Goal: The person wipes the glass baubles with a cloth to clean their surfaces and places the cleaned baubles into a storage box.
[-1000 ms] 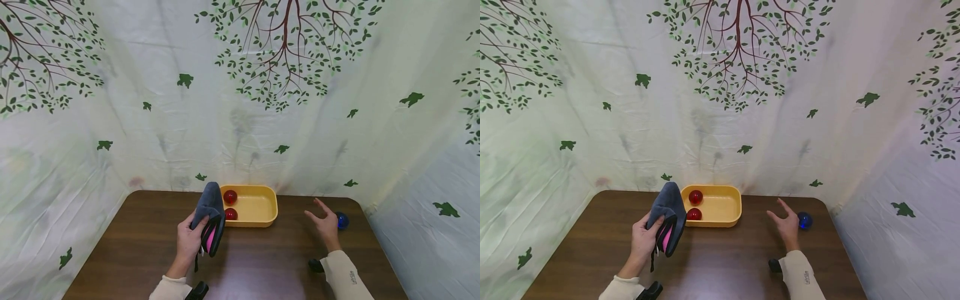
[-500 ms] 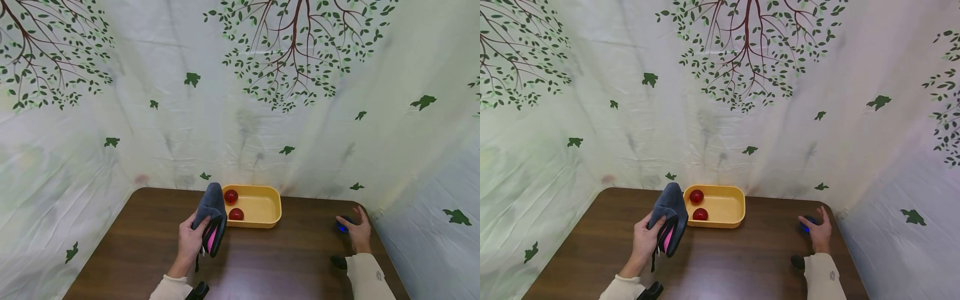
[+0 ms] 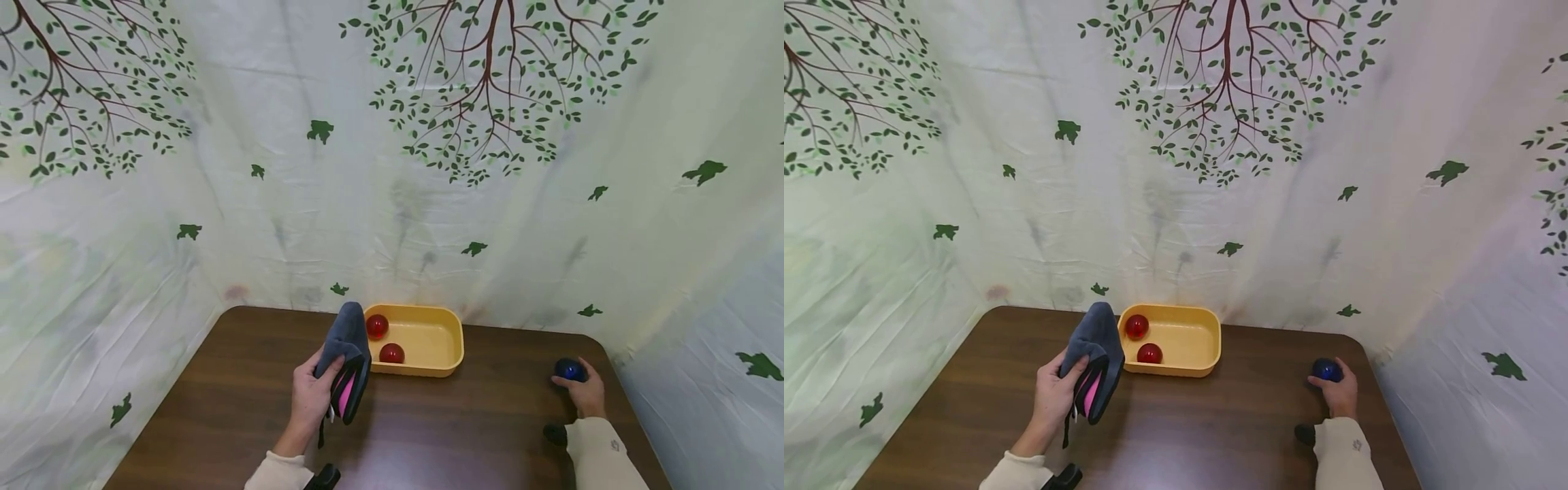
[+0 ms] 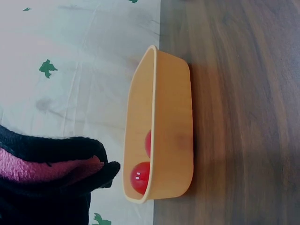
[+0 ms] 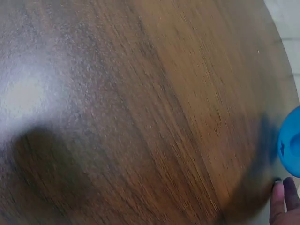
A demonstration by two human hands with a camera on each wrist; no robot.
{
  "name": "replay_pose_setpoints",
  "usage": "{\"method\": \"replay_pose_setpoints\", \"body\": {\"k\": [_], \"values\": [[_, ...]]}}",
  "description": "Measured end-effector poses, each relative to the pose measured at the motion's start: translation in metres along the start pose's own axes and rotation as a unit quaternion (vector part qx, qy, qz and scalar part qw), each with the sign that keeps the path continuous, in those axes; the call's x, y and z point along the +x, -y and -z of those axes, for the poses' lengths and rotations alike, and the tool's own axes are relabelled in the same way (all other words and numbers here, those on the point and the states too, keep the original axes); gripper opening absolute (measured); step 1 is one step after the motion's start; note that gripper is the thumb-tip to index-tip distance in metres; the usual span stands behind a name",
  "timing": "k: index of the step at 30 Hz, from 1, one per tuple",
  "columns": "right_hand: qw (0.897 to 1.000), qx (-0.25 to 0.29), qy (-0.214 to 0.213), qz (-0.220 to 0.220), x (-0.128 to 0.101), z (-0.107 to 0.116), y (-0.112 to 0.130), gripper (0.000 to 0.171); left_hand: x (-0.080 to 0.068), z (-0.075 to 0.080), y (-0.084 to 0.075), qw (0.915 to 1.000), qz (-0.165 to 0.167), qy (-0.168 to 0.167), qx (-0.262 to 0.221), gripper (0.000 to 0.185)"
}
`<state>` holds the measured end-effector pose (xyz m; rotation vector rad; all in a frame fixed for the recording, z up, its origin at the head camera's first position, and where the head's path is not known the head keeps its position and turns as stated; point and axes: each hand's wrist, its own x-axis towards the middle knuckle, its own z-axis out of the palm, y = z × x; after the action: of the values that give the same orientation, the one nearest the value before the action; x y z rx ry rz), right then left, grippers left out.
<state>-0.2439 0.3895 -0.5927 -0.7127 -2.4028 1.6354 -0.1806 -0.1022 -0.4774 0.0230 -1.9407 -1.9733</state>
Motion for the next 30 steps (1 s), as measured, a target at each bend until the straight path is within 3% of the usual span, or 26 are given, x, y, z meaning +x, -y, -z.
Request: {"method": "replay_pose_setpoints", "body": {"k": [6, 11, 18, 25, 30], "values": [[0.999, 0.021, -0.039, 0.0, -0.004, 0.002, -0.007, 0.071, 0.001, -0.001, 0.0, 1.0, 0.003, 0.004, 0.0, 0.035], [0.998, 0.035, -0.044, 0.005, -0.005, 0.002, -0.012, 0.07, 0.002, -0.003, 0.0, 0.9999, 0.007, 0.006, 0.006, 0.036], [0.997, 0.068, -0.034, 0.006, -0.013, -0.002, -0.009, 0.07, 0.002, -0.002, 0.0, 1.0, 0.004, 0.003, 0.008, 0.035], [0.998, 0.067, -0.009, 0.005, -0.032, -0.006, 0.009, 0.073, 0.003, -0.003, 0.001, 0.9998, -0.003, 0.019, 0.009, 0.036], [0.997, 0.073, 0.018, 0.031, -0.047, -0.015, 0.026, 0.071, 0.004, -0.005, 0.004, 0.9998, 0.001, 0.02, 0.007, 0.036]]}}
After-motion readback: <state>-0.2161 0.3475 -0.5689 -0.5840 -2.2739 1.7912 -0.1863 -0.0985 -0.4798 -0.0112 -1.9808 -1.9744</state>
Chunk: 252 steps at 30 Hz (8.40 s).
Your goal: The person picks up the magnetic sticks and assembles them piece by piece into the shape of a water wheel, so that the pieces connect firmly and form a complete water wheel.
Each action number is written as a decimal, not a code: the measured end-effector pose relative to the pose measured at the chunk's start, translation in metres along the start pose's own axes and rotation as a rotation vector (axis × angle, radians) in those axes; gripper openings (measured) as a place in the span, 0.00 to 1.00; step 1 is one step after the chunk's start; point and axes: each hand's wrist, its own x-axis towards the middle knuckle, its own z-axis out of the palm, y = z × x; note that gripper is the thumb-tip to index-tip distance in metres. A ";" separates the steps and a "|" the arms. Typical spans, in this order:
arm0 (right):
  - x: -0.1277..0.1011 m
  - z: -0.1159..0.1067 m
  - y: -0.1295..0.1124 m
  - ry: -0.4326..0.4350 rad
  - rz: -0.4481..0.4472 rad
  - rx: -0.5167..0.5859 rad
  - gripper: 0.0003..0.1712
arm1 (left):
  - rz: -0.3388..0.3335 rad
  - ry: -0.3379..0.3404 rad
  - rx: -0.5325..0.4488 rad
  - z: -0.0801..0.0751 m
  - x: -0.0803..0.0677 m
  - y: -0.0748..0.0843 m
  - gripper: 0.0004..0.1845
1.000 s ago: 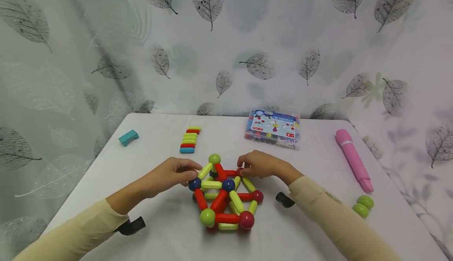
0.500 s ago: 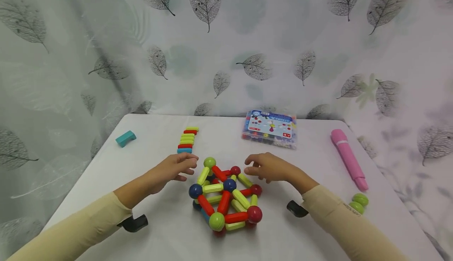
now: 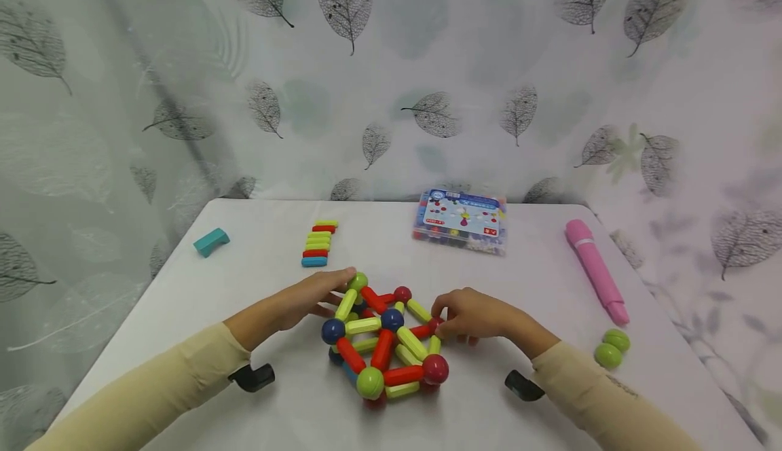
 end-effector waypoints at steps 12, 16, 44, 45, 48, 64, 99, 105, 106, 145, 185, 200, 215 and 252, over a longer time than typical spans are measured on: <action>0.040 -0.016 -0.002 0.042 -0.041 -0.051 0.20 | -0.059 0.020 0.035 0.000 -0.030 -0.012 0.41; 0.051 -0.019 -0.007 0.035 -0.067 -0.031 0.19 | -0.078 -0.007 0.027 0.001 -0.043 -0.016 0.42; -0.018 -0.008 0.021 -0.267 -0.101 0.596 0.38 | -0.067 -0.161 -0.132 -0.004 -0.041 -0.027 0.48; -0.018 -0.008 0.021 -0.264 -0.109 0.602 0.38 | -0.065 -0.158 -0.133 -0.004 -0.041 -0.028 0.48; -0.017 -0.005 0.022 -0.260 -0.136 0.626 0.38 | -0.054 -0.150 -0.139 -0.003 -0.041 -0.028 0.47; -0.007 -0.016 0.014 -0.121 -0.261 0.530 0.46 | 0.099 -0.120 -0.085 -0.020 -0.039 -0.020 0.41; -0.022 0.004 -0.008 0.293 -0.414 -0.119 0.60 | 0.573 -0.006 0.110 -0.025 -0.039 -0.040 0.55; -0.017 0.002 -0.001 0.275 -0.423 -0.005 0.68 | 0.609 -0.017 0.149 -0.026 -0.040 -0.040 0.56; -0.016 0.001 0.001 0.270 -0.419 0.014 0.69 | 0.618 -0.021 0.154 -0.026 -0.040 -0.041 0.56; -0.013 -0.004 0.005 0.225 -0.352 0.112 0.62 | 0.493 0.211 0.385 -0.061 -0.044 -0.024 0.47; -0.006 -0.009 0.001 0.501 -0.307 0.048 0.32 | 0.406 0.367 0.463 -0.063 -0.038 -0.021 0.12; 0.000 -0.005 0.003 0.487 -0.303 0.080 0.32 | 0.576 0.076 0.335 0.002 -0.052 0.027 0.12; 0.000 -0.007 0.001 0.470 -0.296 0.082 0.31 | 0.600 0.066 0.369 0.012 -0.048 0.023 0.11; -0.066 -0.041 0.027 0.458 -0.118 -0.221 0.24 | 0.693 0.289 0.514 -0.013 -0.063 -0.013 0.22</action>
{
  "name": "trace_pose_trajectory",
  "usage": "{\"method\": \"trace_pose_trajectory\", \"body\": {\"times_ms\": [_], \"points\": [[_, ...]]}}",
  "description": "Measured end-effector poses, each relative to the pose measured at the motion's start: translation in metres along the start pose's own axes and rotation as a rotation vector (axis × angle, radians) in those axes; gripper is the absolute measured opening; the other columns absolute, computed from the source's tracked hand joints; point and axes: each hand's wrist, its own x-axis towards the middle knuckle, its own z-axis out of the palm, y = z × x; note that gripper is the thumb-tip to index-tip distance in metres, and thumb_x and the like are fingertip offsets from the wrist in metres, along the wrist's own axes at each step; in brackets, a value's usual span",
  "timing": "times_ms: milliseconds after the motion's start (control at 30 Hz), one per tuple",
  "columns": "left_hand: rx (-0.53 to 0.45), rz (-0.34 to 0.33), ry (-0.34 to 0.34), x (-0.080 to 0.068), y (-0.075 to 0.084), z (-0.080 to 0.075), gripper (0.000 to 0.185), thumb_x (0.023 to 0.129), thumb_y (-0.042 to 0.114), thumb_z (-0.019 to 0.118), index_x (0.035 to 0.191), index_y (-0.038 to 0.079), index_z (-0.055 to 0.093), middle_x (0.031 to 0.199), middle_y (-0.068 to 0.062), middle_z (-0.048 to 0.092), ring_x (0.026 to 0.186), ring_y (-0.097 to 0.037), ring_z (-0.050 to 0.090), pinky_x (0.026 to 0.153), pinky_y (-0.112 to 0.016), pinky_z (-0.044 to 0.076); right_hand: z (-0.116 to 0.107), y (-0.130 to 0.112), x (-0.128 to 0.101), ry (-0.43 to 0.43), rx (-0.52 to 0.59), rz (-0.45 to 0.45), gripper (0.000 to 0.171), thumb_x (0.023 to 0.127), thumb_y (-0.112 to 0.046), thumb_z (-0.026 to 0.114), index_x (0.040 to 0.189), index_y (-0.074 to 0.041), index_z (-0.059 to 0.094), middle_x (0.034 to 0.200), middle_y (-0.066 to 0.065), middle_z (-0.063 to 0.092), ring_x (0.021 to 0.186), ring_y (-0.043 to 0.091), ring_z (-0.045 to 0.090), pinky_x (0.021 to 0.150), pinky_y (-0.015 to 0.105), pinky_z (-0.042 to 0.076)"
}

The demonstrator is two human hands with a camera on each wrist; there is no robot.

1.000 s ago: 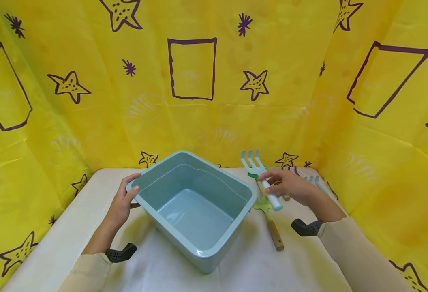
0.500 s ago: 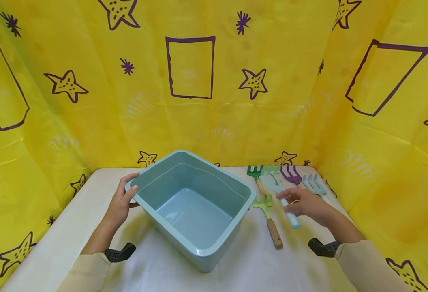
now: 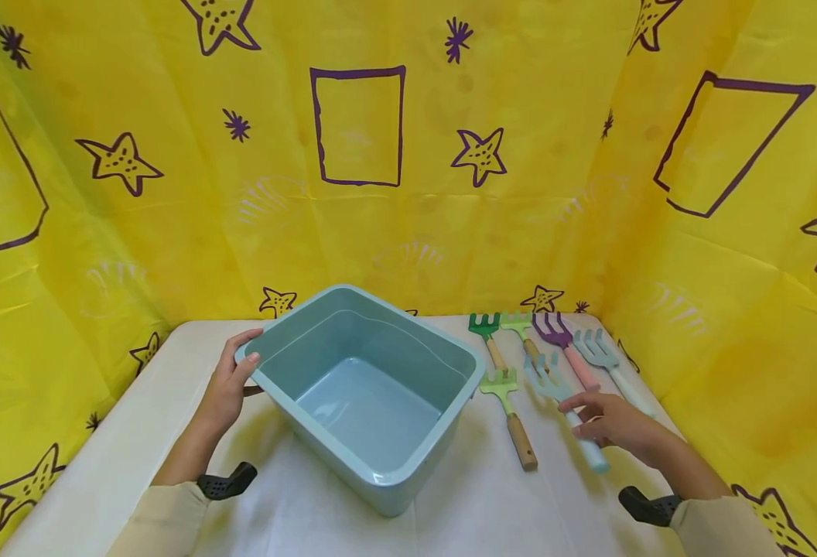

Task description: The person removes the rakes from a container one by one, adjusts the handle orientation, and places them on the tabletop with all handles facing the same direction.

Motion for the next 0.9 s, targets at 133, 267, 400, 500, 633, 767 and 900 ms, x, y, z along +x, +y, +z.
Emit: {"method": "trace_pose_trajectory", "body": {"times_ms": [133, 267, 400, 500, 633, 767, 900], "points": [[0.008, 0.005, 0.007, 0.000, -0.001, 0.000, 0.048, 0.103, 0.035, 0.042, 0.149, 0.028, 0.028, 0.151, -0.014, 0.035, 0.126, -0.043, 0.045, 0.089, -0.061, 0.047, -0.004, 0.016, -0.008, -0.014, 0.017, 0.025, 0.043, 0.096, -0.009, 0.058, 0.130, 0.012, 0.043, 0.084, 0.008, 0.051, 0.066, 0.018, 0.048, 0.060, 0.029, 0.045], [0.011, 0.008, 0.007, 0.001, -0.001, 0.000, 0.048, 0.103, 0.035, 0.042, 0.149, 0.028, 0.028, 0.151, -0.013, 0.034, 0.126, -0.043, 0.045, 0.089, -0.061, 0.047, -0.008, 0.028, -0.017, -0.025, 0.008, 0.037, 0.041, 0.096, -0.007, 0.058, 0.128, 0.013, 0.044, 0.085, 0.009, 0.053, 0.068, 0.019, 0.050, 0.059, 0.029, 0.045], [0.010, 0.011, 0.006, 0.001, -0.001, 0.000, 0.048, 0.103, 0.035, 0.042, 0.149, 0.028, 0.028, 0.151, -0.014, 0.034, 0.126, -0.044, 0.045, 0.089, -0.061, 0.047, -0.011, 0.034, -0.025, -0.005, -0.029, 0.065, 0.039, 0.095, -0.007, 0.057, 0.127, 0.012, 0.047, 0.090, 0.011, 0.055, 0.069, 0.020, 0.050, 0.059, 0.029, 0.045], [0.009, 0.012, 0.005, 0.001, 0.000, 0.000, 0.048, 0.103, 0.034, 0.042, 0.149, 0.027, 0.028, 0.151, -0.015, 0.035, 0.125, -0.044, 0.045, 0.088, -0.061, 0.047, -0.011, 0.036, -0.030, 0.016, -0.051, 0.089, 0.037, 0.095, -0.008, 0.058, 0.125, 0.012, 0.049, 0.092, 0.012, 0.054, 0.070, 0.020, 0.050, 0.059, 0.029, 0.045], [0.004, 0.007, 0.005, 0.000, 0.000, 0.000, 0.048, 0.103, 0.034, 0.042, 0.148, 0.027, 0.028, 0.151, -0.015, 0.035, 0.126, -0.044, 0.045, 0.089, -0.061, 0.047, -0.011, 0.038, -0.035, 0.044, -0.061, 0.109, 0.036, 0.094, -0.007, 0.060, 0.124, 0.010, 0.051, 0.094, 0.012, 0.052, 0.071, 0.022, 0.050, 0.060, 0.030, 0.046], [-0.007, 0.001, 0.003, -0.001, 0.001, 0.000, 0.048, 0.103, 0.033, 0.043, 0.149, 0.027, 0.028, 0.151, -0.014, 0.034, 0.126, -0.044, 0.044, 0.089, -0.061, 0.046, -0.011, 0.043, -0.039, 0.065, -0.059, 0.133, 0.035, 0.092, -0.007, 0.062, 0.122, 0.008, 0.052, 0.097, 0.013, 0.053, 0.079, 0.026, 0.052, 0.063, 0.035, 0.049], [-0.013, -0.006, -0.003, 0.000, 0.001, 0.000, 0.049, 0.104, 0.031, 0.042, 0.150, 0.026, 0.027, 0.152, -0.015, 0.033, 0.127, -0.044, 0.044, 0.090, -0.062, 0.046, -0.011, 0.048, -0.044, 0.059, -0.048, 0.136, 0.034, 0.091, -0.007, 0.064, 0.120, 0.008, 0.053, 0.096, 0.012, 0.052, 0.079, 0.026, 0.052, 0.063, 0.035, 0.050]]}}
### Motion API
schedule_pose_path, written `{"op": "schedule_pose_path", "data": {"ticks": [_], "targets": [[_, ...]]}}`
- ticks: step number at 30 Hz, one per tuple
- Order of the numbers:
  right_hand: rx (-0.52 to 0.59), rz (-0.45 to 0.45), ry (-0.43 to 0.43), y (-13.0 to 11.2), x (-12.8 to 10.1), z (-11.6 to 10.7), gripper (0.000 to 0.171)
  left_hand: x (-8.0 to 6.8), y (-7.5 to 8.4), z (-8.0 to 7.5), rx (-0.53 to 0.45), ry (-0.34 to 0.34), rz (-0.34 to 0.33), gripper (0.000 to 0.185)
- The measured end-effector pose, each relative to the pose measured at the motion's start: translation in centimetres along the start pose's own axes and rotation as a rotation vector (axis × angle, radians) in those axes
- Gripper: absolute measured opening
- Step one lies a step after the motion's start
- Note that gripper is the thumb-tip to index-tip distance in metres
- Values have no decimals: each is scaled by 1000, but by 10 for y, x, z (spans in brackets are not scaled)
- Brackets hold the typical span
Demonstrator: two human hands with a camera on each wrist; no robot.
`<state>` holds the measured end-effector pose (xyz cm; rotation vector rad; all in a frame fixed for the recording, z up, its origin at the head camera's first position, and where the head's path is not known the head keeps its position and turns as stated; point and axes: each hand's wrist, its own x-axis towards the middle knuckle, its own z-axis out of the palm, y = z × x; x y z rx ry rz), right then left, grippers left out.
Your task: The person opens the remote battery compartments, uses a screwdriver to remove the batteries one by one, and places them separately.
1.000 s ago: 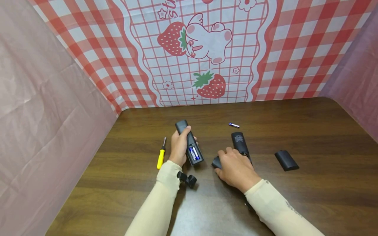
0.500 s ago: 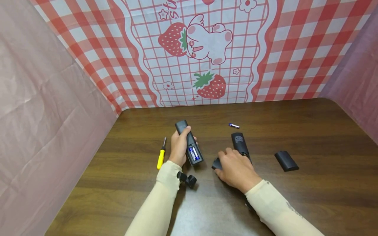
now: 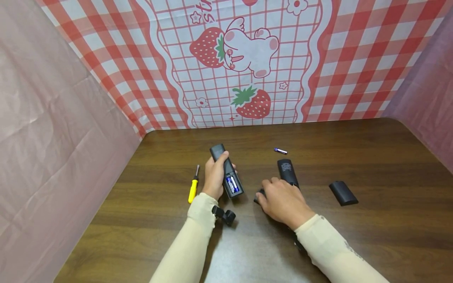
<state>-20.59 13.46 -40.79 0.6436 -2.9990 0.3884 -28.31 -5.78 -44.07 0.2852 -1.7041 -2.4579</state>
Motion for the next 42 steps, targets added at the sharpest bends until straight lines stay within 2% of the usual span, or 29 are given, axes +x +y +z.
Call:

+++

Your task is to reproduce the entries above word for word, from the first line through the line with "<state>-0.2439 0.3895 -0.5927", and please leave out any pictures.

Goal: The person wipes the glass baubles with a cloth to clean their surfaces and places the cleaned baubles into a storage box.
[-1000 ms] 
[-500 ms] 
[+0 ms] 
[+0 ms] 
[+0 ms] 
A demonstration by two human hands with a camera on each wrist; no robot.
{
  "name": "replay_pose_setpoints",
  "usage": "{\"method\": \"replay_pose_setpoints\", \"body\": {\"k\": [_], \"values\": [[_, ...]]}}",
  "description": "Measured end-effector poses, each relative to the pose measured at the motion's start: translation in metres along the start pose's own axes and rotation as a unit quaternion (vector part qx, qy, qz and scalar part qw), each with the sign that keeps the path continuous, in those axes; the call's x, y and z point along the +x, -y and -z of those axes, for the poses' lengths and rotations alike, and the tool's own axes are relabelled in the same way (all other words and numbers here, those on the point and the states too, keep the original axes); gripper opening absolute (measured); step 1 is one step after the motion's start; note that gripper is the thumb-tip to index-tip distance in metres; the usual span stands behind a name",
  "timing": "k: index of the step at 30 Hz, from 1, one per tuple",
  "columns": "right_hand: qw (0.897 to 1.000), qx (-0.25 to 0.29), qy (-0.214 to 0.213), qz (-0.220 to 0.220), x (-0.128 to 0.101), z (-0.107 to 0.116), y (-0.112 to 0.130), gripper (0.000 to 0.171); left_hand: x (-0.080 to 0.068), z (-0.075 to 0.080), y (-0.084 to 0.075), qw (0.915 to 1.000), qz (-0.165 to 0.167), qy (-0.168 to 0.167), qx (-0.262 to 0.221), gripper (0.000 to 0.185)"
}
`<state>` holds the measured end-effector pose (xyz m; rotation vector rad; all in a frame fixed for the recording, z up, its origin at the head camera's first position, and where the head's path is not known the head keeps its position and turns as stated; point and axes: each hand's wrist, its own x-axis towards the middle knuckle, its own z-axis out of the palm, y = z × x; after the action: of the values that give the same orientation, the one nearest the value before the action; x y z rx ry rz), right then left, grippers left out.
<state>-0.2439 0.3895 -0.5927 -0.7127 -2.4028 1.6354 -0.1806 -0.1022 -0.4774 0.0230 -1.9407 -1.9733</state>

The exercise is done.